What is being asked = In the records below, find every line with the word "left" and copy it.

Extracted material =
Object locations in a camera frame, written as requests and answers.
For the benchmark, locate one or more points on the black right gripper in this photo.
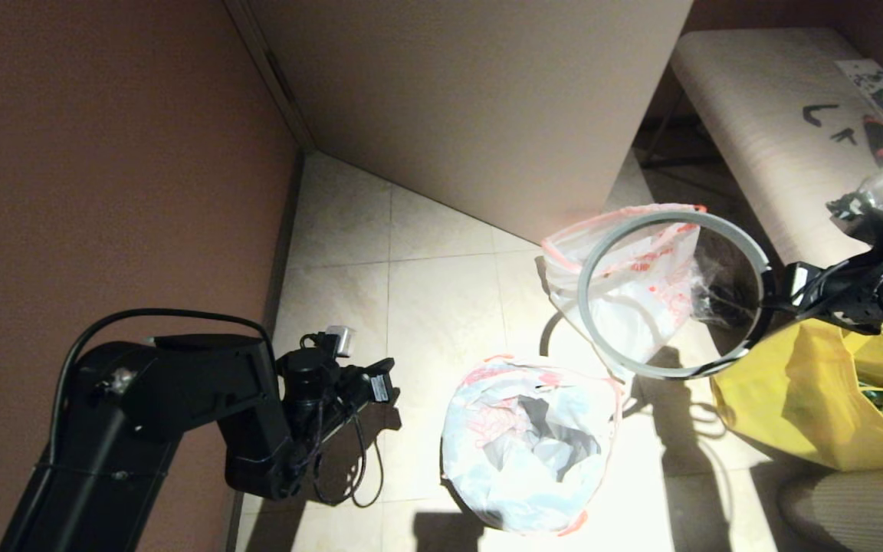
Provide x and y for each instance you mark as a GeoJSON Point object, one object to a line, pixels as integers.
{"type": "Point", "coordinates": [840, 295]}

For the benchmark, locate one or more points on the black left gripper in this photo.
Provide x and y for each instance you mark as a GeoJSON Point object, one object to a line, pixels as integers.
{"type": "Point", "coordinates": [353, 391]}

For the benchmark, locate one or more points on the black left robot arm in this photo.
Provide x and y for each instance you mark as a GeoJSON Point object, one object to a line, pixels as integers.
{"type": "Point", "coordinates": [158, 414]}

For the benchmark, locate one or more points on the clear bag with black contents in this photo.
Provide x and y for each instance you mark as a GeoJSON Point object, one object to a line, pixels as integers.
{"type": "Point", "coordinates": [725, 295]}

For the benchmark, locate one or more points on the yellow fabric tote bag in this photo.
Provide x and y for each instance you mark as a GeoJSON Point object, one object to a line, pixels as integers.
{"type": "Point", "coordinates": [794, 399]}

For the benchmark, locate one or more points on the black cylindrical wrist motor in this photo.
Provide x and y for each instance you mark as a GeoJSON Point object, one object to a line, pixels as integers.
{"type": "Point", "coordinates": [311, 376]}

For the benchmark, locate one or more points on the light wood grain table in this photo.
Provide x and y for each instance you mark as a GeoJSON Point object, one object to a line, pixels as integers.
{"type": "Point", "coordinates": [763, 153]}

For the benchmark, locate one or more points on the small black allen key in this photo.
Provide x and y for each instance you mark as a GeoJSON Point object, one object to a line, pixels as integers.
{"type": "Point", "coordinates": [844, 137]}

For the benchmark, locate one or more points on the large black allen key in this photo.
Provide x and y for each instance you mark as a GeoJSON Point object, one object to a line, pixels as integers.
{"type": "Point", "coordinates": [815, 117]}

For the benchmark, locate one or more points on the red black screwdriver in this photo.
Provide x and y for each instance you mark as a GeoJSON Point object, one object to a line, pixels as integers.
{"type": "Point", "coordinates": [878, 142]}

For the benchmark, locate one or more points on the printed paper leaflet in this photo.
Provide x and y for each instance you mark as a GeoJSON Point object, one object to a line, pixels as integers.
{"type": "Point", "coordinates": [874, 79]}

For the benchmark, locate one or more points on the beige door panel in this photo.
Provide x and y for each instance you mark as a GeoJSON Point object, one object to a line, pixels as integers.
{"type": "Point", "coordinates": [472, 115]}

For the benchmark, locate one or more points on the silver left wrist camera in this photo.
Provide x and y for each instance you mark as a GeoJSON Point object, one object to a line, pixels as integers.
{"type": "Point", "coordinates": [334, 340]}

Exercise output =
For the benchmark, locate one or more points on the black left gripper in this photo.
For the benchmark, locate one or more points on the black left robot arm in this photo.
For the benchmark, locate one or more points on the silver left wrist camera in this photo.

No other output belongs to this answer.